I had to admire Don Elijio’s simple and potent faith in unseen powers. I also admired the way he involved his Spirits in his daily actions. This was very different from my experience with Catholicism as a child. Religion and everyday life were much more separated in my upbringing.
It was getting close to the noon hour. The day was heating up, and our sacks were full of Wild Yam and Zorillo, Skunk Root.
“I brought us each a mango, Don Elijio. Let’s sit down and rest for just a bit and enjoy them,” I said, showing off the plump, golden red fruit we had harvested that year off our young trees. He spread out a plastic flour sack for us to sit on near a flowering Yax Nik or Fiddlewood tree. Tiny, purple blossoms sprinkled the air around us with a faint, sweet perfume.
As we savored the juicy bites, the subject switched from Spirits to La Cobanera. Recently Claudia’s jealous and self-consumed nature had become all too evident. There had been outbursts with female patients; I had watched her on several occasions interrupt his abdom
inal massages of women. Jutting her angry face behind the curtain, she’d demand, “How long will this take? Do you have to massage every woman who comes in here?”

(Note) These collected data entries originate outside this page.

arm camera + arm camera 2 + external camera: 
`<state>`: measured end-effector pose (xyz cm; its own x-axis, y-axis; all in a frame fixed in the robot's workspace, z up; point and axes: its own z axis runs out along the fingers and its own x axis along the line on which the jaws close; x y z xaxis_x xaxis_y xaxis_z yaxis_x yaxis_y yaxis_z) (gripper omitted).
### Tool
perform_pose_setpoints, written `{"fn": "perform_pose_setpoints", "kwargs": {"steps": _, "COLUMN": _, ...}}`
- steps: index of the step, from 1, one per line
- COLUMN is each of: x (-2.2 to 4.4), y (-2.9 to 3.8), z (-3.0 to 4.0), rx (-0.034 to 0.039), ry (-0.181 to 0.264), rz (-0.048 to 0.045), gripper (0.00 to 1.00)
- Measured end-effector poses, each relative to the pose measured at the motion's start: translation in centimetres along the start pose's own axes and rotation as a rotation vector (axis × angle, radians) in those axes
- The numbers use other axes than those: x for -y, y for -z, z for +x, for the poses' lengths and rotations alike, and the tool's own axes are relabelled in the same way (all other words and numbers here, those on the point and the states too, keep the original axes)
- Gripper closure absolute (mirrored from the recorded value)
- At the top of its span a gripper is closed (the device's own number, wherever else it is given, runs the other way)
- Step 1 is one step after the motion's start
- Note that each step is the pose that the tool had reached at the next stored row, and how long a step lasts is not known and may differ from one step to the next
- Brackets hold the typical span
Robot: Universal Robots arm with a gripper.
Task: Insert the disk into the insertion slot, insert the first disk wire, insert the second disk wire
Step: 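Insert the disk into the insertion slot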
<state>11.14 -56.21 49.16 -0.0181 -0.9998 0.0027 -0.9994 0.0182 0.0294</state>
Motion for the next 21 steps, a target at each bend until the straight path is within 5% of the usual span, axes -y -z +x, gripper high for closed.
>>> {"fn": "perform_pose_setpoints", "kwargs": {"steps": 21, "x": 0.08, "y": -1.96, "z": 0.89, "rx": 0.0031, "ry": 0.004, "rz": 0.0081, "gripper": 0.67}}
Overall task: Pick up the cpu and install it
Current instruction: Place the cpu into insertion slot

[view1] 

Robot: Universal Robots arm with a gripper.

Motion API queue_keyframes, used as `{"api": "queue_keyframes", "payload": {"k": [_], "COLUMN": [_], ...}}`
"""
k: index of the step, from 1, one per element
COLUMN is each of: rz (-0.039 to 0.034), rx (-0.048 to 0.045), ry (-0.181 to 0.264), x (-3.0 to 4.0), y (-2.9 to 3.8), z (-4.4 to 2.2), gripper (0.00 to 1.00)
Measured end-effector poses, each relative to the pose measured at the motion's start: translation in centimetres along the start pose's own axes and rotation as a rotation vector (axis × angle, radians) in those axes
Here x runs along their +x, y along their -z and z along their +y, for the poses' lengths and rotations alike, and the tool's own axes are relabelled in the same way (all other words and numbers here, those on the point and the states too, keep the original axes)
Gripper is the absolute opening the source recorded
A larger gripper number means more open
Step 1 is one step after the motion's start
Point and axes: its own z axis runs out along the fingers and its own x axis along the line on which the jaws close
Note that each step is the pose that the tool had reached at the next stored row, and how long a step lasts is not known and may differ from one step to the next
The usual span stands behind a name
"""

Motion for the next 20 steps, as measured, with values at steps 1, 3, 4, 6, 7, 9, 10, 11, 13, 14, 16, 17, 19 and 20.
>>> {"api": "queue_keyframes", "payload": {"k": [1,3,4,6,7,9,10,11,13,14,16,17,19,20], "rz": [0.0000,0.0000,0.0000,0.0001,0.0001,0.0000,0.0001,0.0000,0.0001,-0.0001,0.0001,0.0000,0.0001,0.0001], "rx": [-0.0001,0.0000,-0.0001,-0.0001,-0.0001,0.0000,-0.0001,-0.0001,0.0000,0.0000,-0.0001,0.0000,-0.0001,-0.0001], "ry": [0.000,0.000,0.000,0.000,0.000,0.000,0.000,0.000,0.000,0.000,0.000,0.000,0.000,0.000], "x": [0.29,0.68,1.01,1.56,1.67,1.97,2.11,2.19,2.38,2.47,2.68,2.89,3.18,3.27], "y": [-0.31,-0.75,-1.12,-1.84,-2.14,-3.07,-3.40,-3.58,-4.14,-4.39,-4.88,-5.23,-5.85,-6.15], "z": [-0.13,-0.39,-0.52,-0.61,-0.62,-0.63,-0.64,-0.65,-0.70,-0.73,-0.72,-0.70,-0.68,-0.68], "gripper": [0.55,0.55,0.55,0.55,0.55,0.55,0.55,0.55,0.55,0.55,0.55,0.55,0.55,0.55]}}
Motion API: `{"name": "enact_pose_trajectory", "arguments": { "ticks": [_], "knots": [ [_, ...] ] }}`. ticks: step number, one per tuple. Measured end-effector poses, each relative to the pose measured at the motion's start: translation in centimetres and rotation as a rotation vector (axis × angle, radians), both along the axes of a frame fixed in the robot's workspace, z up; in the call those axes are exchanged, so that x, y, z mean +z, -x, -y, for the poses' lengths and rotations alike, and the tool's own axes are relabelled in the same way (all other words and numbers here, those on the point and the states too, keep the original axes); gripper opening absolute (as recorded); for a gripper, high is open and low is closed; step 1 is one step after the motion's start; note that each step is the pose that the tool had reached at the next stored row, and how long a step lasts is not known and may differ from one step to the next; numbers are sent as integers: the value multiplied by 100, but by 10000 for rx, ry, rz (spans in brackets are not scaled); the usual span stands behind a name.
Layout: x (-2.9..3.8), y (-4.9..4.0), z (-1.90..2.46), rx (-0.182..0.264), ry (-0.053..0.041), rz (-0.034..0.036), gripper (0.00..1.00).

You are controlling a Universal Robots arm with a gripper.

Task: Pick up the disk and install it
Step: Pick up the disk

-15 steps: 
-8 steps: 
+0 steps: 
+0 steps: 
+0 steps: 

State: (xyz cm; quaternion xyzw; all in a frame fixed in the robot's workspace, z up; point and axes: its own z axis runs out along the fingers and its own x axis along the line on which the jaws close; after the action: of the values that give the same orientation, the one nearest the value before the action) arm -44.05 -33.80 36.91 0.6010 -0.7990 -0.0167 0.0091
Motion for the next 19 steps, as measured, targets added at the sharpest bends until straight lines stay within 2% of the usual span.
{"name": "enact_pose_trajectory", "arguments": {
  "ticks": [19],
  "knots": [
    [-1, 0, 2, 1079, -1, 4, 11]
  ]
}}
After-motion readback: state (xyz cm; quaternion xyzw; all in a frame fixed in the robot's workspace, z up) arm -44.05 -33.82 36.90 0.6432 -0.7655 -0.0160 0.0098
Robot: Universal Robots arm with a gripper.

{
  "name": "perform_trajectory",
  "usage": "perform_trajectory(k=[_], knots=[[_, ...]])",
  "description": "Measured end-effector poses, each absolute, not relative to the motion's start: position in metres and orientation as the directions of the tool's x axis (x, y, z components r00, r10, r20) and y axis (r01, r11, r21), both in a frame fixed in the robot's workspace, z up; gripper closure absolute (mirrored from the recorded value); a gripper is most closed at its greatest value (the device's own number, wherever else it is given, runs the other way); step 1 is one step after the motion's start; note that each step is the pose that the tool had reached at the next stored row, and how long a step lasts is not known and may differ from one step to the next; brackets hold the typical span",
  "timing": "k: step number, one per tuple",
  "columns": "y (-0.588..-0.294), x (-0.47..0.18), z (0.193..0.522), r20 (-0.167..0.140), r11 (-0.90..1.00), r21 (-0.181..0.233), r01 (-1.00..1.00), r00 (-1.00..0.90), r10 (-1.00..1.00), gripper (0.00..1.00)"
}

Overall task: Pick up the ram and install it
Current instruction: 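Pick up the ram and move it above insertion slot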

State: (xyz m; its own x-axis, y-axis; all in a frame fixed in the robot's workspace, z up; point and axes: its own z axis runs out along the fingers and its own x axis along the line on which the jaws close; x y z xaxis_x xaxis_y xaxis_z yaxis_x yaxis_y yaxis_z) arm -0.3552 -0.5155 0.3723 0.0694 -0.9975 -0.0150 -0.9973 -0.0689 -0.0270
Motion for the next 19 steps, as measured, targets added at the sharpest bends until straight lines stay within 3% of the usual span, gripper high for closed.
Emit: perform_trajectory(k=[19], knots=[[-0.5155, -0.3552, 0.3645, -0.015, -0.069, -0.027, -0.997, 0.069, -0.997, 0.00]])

Panti was aghast at her performance, and the patients didn’t like it much either. Her suspicions could inflame whatever doubts his female patients harbored toward him based on the street gossip that had initially made me afraid of him. He was also gravely insulted by her accusations, as he especially prided himself on his flawless code of ethics with women patients. Often he told me, “Rosita, we cannot sin as easily as our brothers. It is a grave, mortal sin for us to contemplate harm or to disrespect our patients. We lose the help of God and the Nine Benevolent Spirits if we harm our patients. No, it is a sin, and I don’t sin. If I sin against humanity, only the Nine Malignant Spirits will want to work with me, and I’m not interested in harming people, only healing them.”
Claudia was jealous of me as well, hinting that Panti and I were lovers, hiding our affair from her and Greg. We only laughed at that, realizing the pitiful extent of her paranoia.
In the bush that day, I advised him, “Papa, you’re a grown man with lots of experience in life, but this time I fear your loneliness and need for a woman has blinded your judgment. How could you possibly do your work in peace with that scowling face peeping behind the curtains? Just think of how she sees our relationship. She sees mud where waters run clear. No good, papasito. No good!”
“She could change. Maybe she only needs a good man to love her in spite of her bad ways. I see all that you say, but I can’t help myself.” I couldn’t help but wonder if Panti was seeing too much good in her. I had the same habit of being too trusting. I remembered what my Assyrian grandfather, Simco, used to tell me, “Honey, you listen to papa. You so good you crazy!”
Panti leaned over on his pick for a moment, wiped his brow with his stained, embroidered handkerchief, and sighed deeply. I half expected to see tears fall from his eyes. Instead, he only shrugged and said meekly, “Well, I’ve already invited her to come to your ranchito for your Primicia. Maybe with some time together away from the village gossip and my grandchildren, we’ll have a little lovers’ escape. When she sees my work and my gift, I think her heart will be softened. She’ll become the good woman I know is hiding behind the shrew.”